Given your 1., assume WLOG that $f$ is increasing. Then for all $a\lt b$, $f(a,b)\subseteq (f(a),f(b))$, and thus $(a,b)\subseteq f^{-1}(f(a),f(b))$. Since each element of $(f(a),f(b))$ has a preimage point in $(a,b)$ and $f$ is injective, $f^{-1}(f(a),f(b))\subseteq (a,b)$. Combining, $f^{-1}(f(a),f(b))=(a,b)$. I'll show that this implies that the inverse image of each open interval is open, which implies continuity.

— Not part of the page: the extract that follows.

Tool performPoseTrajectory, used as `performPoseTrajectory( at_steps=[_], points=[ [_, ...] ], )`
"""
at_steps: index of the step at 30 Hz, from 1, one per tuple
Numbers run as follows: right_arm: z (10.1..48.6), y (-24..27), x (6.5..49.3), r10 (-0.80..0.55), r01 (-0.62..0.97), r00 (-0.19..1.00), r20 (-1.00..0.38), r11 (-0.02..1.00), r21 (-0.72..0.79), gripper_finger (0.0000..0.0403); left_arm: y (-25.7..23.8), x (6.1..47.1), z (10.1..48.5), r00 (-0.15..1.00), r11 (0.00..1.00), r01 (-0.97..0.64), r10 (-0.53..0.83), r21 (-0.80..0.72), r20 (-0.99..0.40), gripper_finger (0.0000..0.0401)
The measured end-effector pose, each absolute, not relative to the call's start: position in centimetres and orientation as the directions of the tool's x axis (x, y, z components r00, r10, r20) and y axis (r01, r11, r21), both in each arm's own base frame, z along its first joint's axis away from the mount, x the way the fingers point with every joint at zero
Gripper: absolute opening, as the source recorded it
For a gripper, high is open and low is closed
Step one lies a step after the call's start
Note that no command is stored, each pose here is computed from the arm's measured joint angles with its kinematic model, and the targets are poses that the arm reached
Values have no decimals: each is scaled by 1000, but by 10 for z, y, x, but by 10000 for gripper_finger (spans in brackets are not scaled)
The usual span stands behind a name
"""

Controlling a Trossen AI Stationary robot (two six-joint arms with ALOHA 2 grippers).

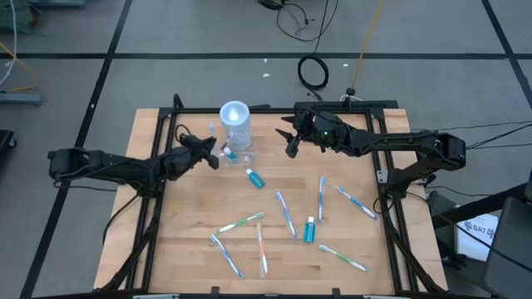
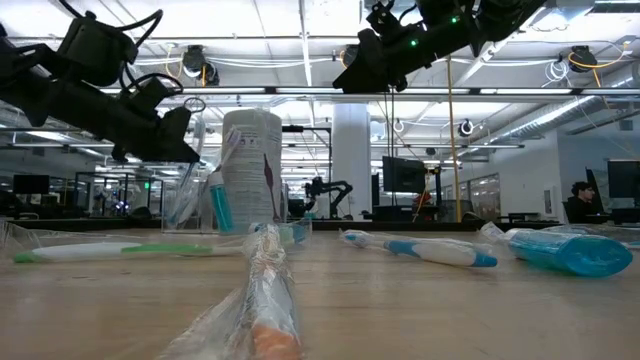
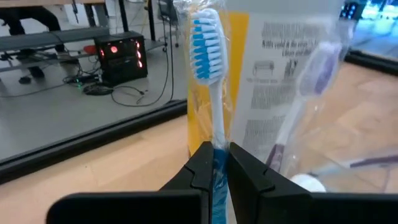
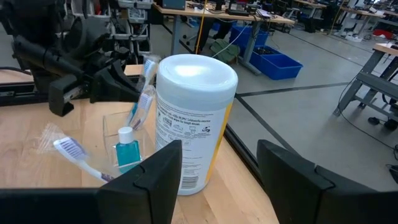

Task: Pick & Place toothbrushing station
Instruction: Put the blue toothbrush into the transparent organizer, then put the top blue mouthwash into the transparent organizer

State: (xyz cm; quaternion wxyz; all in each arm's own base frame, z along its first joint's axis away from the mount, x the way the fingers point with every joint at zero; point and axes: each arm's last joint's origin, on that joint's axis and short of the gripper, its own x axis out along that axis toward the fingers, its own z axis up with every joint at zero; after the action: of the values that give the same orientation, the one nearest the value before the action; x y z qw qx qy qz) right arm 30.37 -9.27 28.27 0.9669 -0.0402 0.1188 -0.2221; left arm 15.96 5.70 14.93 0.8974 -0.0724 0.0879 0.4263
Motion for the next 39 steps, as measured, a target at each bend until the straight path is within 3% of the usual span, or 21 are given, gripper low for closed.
performPoseTrajectory(
  at_steps=[5, 13, 18, 30, 39],
  points=[
    [283, -93, 304, -439, 420, 873, -212, 898, -130, 201, 58, 161, 145, 609, 615, -786, 755, -61, -243, 42],
    [283, -93, 304, -439, 420, 873, -212, 898, -130, 201, 58, 163, 147, 619, 614, -783, 753, -100, -220, 137],
    [283, -93, 304, -439, 420, 873, -212, 898, -131, 201, 54, 165, 159, 659, 652, -752, 741, -91, -131, 172],
    [271, -92, 301, -437, 414, 865, -245, 899, -143, 201, 38, 181, 216, 780, 783, -622, 622, -21, 71, 162],
    [268, -90, 301, -430, 415, 866, -254, 903, -112, 201, 31, 203, 260, 852, 852, -519, 522, 69, -35, 159]
  ],
)
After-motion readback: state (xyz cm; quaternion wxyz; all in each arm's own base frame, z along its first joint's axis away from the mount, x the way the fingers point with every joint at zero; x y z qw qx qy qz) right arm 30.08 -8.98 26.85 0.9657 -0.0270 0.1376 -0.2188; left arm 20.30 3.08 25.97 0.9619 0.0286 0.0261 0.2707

Let $x\lt y$ and suppose that $t$ is in $f^{-1}(x,y)$. Let b>t. Since $f^{-1}(f(t),f(b))=(t,b)$ and $f(t)\lt y$, there is a $b'$ with $t\lt b' \lt b$ and $f(b')\lt y$. Thus $f^{-1}(f(t),f(b'))=(t,b')$ is contained in $f^{-1}(x,y)$. Applying a similar argument on the other side, there is an $a'\lt t$ such that $(a',t)$ is contained in $f^{-1}(x,y)$. Together this implies that $t$ is in the interior of $f^{-1}(x,y)$.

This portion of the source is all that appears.